If you go out in the street to protest in Russia, trained men rush up to you, grab you and drag you away. How much would you protest under these circumstances?

- Russia has withdrawn from the Council of Europe and is no longer going to comply with ECtHR judgments. To what extent has the condition of political prisoners and all those persecuted for their freedom of expression in Russia deteriorated and will it continue to do so?

- Of course it has worsened. Have many people felt it? No, they haven't, because millions of people don't even know about its existence.

People don't think about guaranteeing their legal security until they are taken by the elbow and dragged into prison.

When Russia changes its state, when it condemns all the crimes committed by the state, it will have the opportunity to become a member of the Council of Europe again and accept the jurisdiction of the European Court of Human Rights. I have no doubt about that.

The MHG, by the way, has made full use of the ECtHR. The most successful lawyer from the MHG was Karina Moskalenko. There, at the ECtHR, she won several dozen cases against the Russian authorities.

- Years ago, Putin went to congratulate Lyudmila Alekseeva, who was chair of the MHG until her death in 2018. What would she say to him now?

- She would not meet him and she would not say anything . She would realise that even meeting him would be a betrayal of Ukraine.

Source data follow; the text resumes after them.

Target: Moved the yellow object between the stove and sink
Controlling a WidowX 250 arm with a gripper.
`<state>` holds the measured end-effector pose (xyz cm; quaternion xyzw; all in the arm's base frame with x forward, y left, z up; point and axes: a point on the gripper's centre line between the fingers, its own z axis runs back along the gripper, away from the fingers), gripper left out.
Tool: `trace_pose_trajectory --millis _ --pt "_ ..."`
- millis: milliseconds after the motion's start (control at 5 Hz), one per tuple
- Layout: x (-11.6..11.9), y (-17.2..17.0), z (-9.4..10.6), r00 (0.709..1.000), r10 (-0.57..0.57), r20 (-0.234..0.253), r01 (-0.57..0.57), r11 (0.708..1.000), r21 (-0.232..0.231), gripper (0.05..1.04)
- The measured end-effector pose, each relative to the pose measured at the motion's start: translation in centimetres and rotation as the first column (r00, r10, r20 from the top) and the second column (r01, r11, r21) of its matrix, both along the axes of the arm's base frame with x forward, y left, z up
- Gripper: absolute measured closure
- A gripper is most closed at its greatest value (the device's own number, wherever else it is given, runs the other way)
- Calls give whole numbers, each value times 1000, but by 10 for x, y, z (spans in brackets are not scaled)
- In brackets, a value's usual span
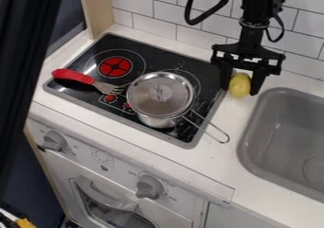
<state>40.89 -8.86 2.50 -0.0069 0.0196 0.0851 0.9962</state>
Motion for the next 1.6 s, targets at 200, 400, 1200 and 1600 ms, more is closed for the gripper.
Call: trace_pose_trajectory --millis 200,400,1200,1600 --pt "-3 -5 -7 1000 -6 -17 6 1000 4 415" --pt "-5 -4 -9 999 1 -33 -1 1000 8 353" --pt "-12 -1 1 999 41 -28 -41 999 21 83" --pt "-20 4 43 996 65 54 -64 998 -17 83"
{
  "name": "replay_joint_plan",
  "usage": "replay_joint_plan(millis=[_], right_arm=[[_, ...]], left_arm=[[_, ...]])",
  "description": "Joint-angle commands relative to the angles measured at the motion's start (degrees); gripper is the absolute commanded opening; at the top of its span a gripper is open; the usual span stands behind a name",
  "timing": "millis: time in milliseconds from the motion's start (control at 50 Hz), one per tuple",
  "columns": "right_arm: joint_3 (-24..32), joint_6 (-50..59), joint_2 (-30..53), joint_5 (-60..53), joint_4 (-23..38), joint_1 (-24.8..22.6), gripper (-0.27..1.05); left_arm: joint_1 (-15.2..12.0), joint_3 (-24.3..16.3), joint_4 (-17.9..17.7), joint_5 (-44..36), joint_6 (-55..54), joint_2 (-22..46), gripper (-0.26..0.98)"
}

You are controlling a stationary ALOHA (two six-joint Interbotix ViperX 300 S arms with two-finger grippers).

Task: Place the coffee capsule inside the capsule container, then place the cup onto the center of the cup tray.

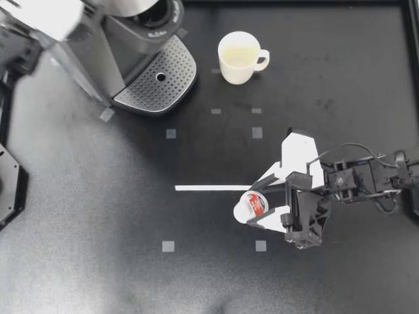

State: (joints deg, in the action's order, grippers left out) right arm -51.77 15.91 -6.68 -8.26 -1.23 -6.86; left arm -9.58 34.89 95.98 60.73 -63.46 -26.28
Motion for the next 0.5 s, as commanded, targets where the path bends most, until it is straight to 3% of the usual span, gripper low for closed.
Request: replay_joint_plan(millis=[0, 200, 480], right_arm=[[1.23, 0.18, -1.58, -0.79, -0.18, -0.18, 0.55], [1.58, 0.18, -1.58, -0.88, -0.18, -0.18, 0.55], [2.37, -0.18, -1.93, -1.14, -0.18, -0.26, 0.55]], left_arm=[[-2.02, -0.18, -0.35, -3.25, -1.85, -1.76, 0.13], [-6.06, 1.67, -1.14, -7.29, -6.24, -3.96, 0.13], [-7.65, 2.99, -1.23, -8.0, -7.12, -6.06, 0.13]])
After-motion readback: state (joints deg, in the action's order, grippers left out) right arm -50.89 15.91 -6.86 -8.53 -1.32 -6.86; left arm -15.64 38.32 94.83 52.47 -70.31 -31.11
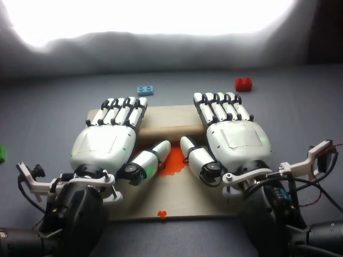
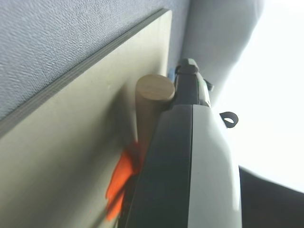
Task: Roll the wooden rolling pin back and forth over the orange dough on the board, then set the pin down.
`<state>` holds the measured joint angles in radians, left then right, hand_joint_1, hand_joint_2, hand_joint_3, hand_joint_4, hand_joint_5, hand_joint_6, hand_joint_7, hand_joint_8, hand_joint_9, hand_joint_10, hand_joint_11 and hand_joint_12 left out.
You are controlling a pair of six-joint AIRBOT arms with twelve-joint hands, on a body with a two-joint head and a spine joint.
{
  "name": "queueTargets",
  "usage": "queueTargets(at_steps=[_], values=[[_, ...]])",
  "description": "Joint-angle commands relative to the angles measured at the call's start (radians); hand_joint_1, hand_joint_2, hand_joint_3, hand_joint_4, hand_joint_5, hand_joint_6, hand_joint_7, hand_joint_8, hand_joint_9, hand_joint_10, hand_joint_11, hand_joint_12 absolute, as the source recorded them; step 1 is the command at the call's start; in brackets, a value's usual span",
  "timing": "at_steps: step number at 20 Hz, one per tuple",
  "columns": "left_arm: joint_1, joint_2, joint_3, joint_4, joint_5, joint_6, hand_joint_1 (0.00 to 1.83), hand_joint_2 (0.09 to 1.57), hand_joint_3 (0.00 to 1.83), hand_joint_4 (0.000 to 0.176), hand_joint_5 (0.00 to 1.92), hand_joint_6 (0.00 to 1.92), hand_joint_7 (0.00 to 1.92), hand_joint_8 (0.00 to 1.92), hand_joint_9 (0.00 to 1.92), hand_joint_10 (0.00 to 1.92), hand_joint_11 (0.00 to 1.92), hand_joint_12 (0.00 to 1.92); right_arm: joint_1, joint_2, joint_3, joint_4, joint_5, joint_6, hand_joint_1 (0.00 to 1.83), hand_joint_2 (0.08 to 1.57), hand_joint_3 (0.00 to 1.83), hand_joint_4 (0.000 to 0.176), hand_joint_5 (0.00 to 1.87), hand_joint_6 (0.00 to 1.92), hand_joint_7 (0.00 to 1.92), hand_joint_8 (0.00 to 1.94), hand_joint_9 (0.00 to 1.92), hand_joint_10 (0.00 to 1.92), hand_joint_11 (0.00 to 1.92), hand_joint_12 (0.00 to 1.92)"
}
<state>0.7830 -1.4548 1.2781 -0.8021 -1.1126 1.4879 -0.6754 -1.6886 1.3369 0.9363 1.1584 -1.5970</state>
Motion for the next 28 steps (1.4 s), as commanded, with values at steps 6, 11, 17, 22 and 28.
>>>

Lyudmila Mikhailovna was in favour of a compromise that would save someone, get someone out of jail and help someone. That is, in this context, she was ready to cooperate with an authoritarian regime, but without conceding anything to the basic principles - the priority of human rights above all.

- Tell us about your activities before the invasion. Any interesting examples?

- In 2018-2019, I received a complaint from miners in the Rostov region - that's Russia's Donbass. All the mines there were closed a long time ago, and the miners were owed several million rubles  by the state.

So they asked us for help to get this money. They held rallies, were about to go to Moscow, they even set up their own organisation and I spoke in their own defence. I did not speak directly for the MHG, but the MHG commissioned me to do it.

I organised a visit there for the Human Rights Council under the President of the Russian Federation (HRC). It is hard to imagine now, but at that time there was still some interaction.

We went to these ghost towns - Gukovo, Krasny Sulin. There is total unemployment there, miserable pensions, miserable salaries.

This is a depressed part of the Rostov Region and the salaries of several thousand miners have not been paid. This should have been known to those Donetsk miners who were talking about miners in the Russian Donbass. They are out of work there, surviving on their plots. By the way, in the end the Rostov miners were  paid something.

- Okay, one last question. Your assessment of human rights in Russia,  from 0 to 10?

- Well, I am not going to say zero, I will say two because there is also the Yabloko party.

There's 'Zhivoy Gvozd'. Alexei Venediktov speaks. Valery Solovey gives his comments. Vyacheslav Bakhmin, co-chairman of MHG, now lives in Moscow.

And Yabloko has activist Lev Shlosberg, he interviews me. I'm in Latvia and he is in Pskov. So it turns out that so far the temperature is still above zero.